Calculate exponential complex sum with fft instead of summation to simulate diffraction?

Context

I am trying to understand x-ray diffraction a little better by coding it up in python. For a collection of points with positions R_i, the Debye formula goes

where the i in the exponential is for the complex number, all other i's are for indices and for now b_i = b_j = 1, for simplicity.,

Now I tried explicitly calculating this sum for a collection of points of which I have the coordinates

import numpy as np
# set up grid
dims = 2
side = 30
points = np.power(side, dims)
coords = np.zeros((dims, points)) 

xc, yc = np.meshgrid(np.arange(side), np.arange(side))
coords[0, :] = xc.reshape((points))
coords[1, :] = yc.reshape((points))


# calculate diffraction
xdist = np.subtract.outer(coords[0], coords[0])
ydist = np.subtract.outer(coords[1], coords[1])
rdist = np.stack((xdist, ydist))
rdist = rdist.reshape(2, rdist.shape[1]*rdist.shape[2])

qs = 200
qspace = np.stack((np.linspace(-2, 8, qs), np.zeros(qs)))
diffrac = np.sum(np.exp(-1j * np.tensordot(qspace.T, rdist, axes=1)), axis=1)

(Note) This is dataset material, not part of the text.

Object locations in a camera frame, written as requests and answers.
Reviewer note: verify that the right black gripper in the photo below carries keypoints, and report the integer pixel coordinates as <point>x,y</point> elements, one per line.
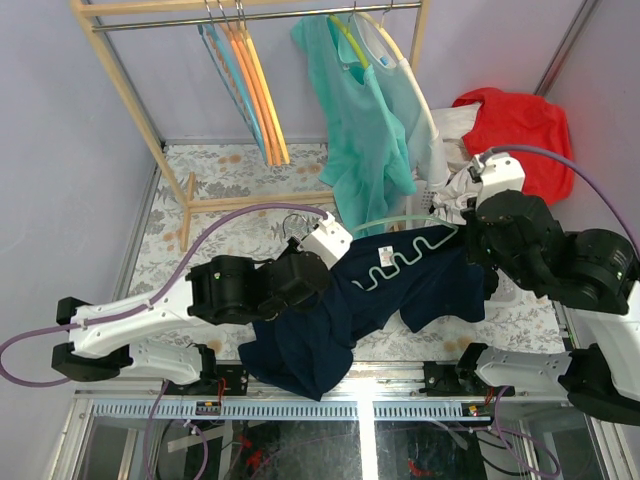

Which gave me the following after a couple seconds

This looks as expected (periodicity of 2 pi, as the dots have spacing 1). It also makes sense that this takes some time: for 900 points, 810000 distances have to be calculated. I don't use loops so I think the code is not that bad in terms of efficiency, but just the fact that I'm calculating this sum manually seems inherently slow.

Thoughts

Now it looks as if things would speed up greatly if I could use a discrete fast fourier transform for this - given the shape of the sum. However:

for the discrete fourier transform, I would still need to 'pixelate' the image (as far as I understand), to include a lot of empty space in between the points in my signal. As if I were to transform the pixels of the first image I shared. This also seems less efficient (e.g. because of the sampling).
I would like to move points around afterwards, so the fact that the first image is a grid and thus sampled regularly is not particularly helpful. It looks as if non-uniform fourier transformations could help me, but still that would require me to 'pixelate' the image and set some values to 0.

Question

Is there a way to use FFT (or another method) to calculate the sum faster, starting from a list of np.array coordinates (x,y)? (of dirac delta functions, if you want so...).

Specifically pointers at relevant mathematical techniques/python functions/python packages would be appreciated. I'm not that familiar using using fourier transforms for actual applications, but most of the material I find online seems irrelevant. So probably I'm looking in the wrong direction, or something's lacking in my understanding. All help is appreciated!

(the first image is a screenshot from https://www.ill.eu/fileadmin/user_upload/ILL/6_Careers/1_All_our_vacancies/PhD_recruitment/Student_Seminars/2017/19-2017-05-09_Fischer_Cookies.pdf, as it seems there's no math notation on SO or I did not find it))

Solution

This answer provides a solution to make the code more efficient so it fully uses the computing power of your CPU and so to make it significantly faster.

More than 90% of the time is spent in np.exp because computing the experiential of complex numbers is very expensive.

One solution to speed this up is to use multiple threads (since Numpy does not use multiple threads). On top of that, we can also use a faster implementation of np.exp (typically leveraging SIMD units of the CPU). Both can be done easily with Numexpr.

Then, we can speed up the np.tensordot operation using the matrix multiplication qspace.T @ rdist since the Numpy implementation is not efficient.

import numexpr as ne

# Equivalent of the last line of the code:
tmp1 = qspace.T @ rdist
tmp2 = ne.evaluate('exp(-1j * tmp1)')
diffrac = np.sum(tmp2, axis=1)

Performance evaluation

Here are performance results on my i5-9600KF CPU (6 cores):

Initial code:         9.3 s
New proposed code:    1.1 s

Thus, the new implementation is 8.5 times faster. Most of the time is still spent in computing the exponential of complex numbers (>60%).